## What to work on
Only the opening lines of the listing, through the one with "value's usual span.", are to be retyped, each exactly as it stands.

========

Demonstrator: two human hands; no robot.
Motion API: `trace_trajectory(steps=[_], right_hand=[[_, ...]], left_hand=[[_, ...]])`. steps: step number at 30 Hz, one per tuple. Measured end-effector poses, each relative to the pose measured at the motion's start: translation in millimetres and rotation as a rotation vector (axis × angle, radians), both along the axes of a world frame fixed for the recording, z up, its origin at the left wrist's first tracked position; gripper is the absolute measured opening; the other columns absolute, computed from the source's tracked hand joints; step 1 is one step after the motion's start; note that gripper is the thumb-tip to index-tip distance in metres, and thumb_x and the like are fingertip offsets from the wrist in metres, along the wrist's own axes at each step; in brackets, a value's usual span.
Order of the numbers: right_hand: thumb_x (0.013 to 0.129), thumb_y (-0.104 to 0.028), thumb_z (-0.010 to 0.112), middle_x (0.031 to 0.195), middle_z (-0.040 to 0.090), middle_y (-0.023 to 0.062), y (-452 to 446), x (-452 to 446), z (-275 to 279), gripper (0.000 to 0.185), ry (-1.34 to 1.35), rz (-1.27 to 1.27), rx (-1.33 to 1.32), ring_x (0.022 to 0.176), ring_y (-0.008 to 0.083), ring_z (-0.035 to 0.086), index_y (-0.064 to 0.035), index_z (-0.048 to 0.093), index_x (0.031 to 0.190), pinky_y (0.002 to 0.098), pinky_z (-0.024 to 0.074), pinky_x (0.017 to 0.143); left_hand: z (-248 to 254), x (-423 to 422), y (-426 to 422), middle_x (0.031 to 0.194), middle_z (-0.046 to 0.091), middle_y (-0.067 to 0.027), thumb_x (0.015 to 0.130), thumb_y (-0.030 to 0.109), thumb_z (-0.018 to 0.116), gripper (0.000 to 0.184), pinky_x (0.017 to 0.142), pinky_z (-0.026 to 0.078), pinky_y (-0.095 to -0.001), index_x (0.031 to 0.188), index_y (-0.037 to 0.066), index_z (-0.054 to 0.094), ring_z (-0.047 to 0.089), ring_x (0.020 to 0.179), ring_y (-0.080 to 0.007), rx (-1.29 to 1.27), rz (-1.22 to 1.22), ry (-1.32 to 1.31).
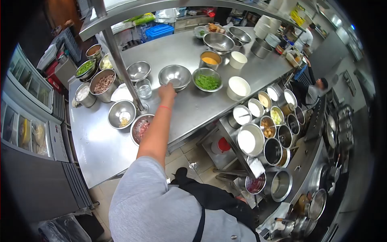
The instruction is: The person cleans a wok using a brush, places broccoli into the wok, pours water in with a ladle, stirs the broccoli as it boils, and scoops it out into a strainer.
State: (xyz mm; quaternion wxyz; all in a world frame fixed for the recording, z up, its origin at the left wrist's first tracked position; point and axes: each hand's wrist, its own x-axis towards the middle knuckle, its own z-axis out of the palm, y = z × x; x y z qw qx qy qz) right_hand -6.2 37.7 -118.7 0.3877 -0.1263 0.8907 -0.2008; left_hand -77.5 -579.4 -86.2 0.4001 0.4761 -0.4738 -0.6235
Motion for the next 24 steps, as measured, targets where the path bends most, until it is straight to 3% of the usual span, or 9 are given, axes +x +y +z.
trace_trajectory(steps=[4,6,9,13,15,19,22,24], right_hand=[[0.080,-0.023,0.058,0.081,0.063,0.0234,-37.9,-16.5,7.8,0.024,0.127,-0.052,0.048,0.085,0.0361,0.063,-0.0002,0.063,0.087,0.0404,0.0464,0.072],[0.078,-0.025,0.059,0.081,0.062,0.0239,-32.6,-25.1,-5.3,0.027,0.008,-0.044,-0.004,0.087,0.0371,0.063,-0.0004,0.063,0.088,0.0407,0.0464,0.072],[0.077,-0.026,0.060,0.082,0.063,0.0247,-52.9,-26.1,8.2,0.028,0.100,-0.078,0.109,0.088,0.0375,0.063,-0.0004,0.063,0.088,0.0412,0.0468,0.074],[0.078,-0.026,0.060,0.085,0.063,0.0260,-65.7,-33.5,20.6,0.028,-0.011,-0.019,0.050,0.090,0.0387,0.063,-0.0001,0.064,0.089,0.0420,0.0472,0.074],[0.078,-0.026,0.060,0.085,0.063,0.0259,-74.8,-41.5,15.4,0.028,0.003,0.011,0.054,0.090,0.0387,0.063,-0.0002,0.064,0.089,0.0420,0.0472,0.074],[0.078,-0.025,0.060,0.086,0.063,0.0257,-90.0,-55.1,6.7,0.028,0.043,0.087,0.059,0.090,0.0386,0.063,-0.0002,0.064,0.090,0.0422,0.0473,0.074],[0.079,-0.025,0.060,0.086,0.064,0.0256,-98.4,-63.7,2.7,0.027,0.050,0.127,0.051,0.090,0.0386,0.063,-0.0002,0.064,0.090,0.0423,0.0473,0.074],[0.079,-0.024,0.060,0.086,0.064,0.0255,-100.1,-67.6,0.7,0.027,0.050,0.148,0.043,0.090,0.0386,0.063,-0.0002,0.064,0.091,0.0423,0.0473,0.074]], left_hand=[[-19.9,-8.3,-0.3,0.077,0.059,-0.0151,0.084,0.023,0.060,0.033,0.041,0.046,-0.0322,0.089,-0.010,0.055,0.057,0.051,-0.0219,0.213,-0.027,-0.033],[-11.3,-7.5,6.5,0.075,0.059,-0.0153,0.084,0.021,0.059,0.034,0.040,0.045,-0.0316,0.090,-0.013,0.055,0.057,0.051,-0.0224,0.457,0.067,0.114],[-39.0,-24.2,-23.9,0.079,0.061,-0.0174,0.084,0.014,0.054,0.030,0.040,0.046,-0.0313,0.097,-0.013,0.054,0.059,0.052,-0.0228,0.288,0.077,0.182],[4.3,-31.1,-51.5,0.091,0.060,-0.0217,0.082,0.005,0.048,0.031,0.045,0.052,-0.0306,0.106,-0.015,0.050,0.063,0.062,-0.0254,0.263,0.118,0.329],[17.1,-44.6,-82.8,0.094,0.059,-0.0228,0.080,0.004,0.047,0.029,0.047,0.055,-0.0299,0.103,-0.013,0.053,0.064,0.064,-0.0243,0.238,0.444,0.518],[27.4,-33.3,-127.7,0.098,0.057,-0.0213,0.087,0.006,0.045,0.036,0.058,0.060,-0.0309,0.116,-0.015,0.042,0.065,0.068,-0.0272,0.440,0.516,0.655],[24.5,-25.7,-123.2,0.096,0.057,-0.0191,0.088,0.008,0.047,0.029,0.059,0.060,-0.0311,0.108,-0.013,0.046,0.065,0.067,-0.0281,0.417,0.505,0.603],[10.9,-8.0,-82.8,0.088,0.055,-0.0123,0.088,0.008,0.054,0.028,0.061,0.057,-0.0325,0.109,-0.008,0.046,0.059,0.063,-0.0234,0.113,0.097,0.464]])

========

## Output
Demonstrator: two human hands; no robot.
Motion API: `trace_trajectory(steps=[_], right_hand=[[_, ...]], left_hand=[[_, ...]])`. steps: step number at 30 Hz, one per tuple. Measured end-effector poses, each relative to the pose measured at the motion's start: translation in millimetres and rotation as a rotation vector (axis × angle, radians), both along the axes of a world frame fixed for the recording, z up, its origin at the left wrist's first tracked position; gripper is the absolute measured opening; the other columns absolute, computed from the source's tracked hand joints; step 1 is one step after the motion's start; note that gripper is the thumb-tip to index-tip distance in metres, and thumb_x and the like are fingertip offsets from the wrist in metres, along the wrist's own axes at each step; in brackets, a value's usual span.

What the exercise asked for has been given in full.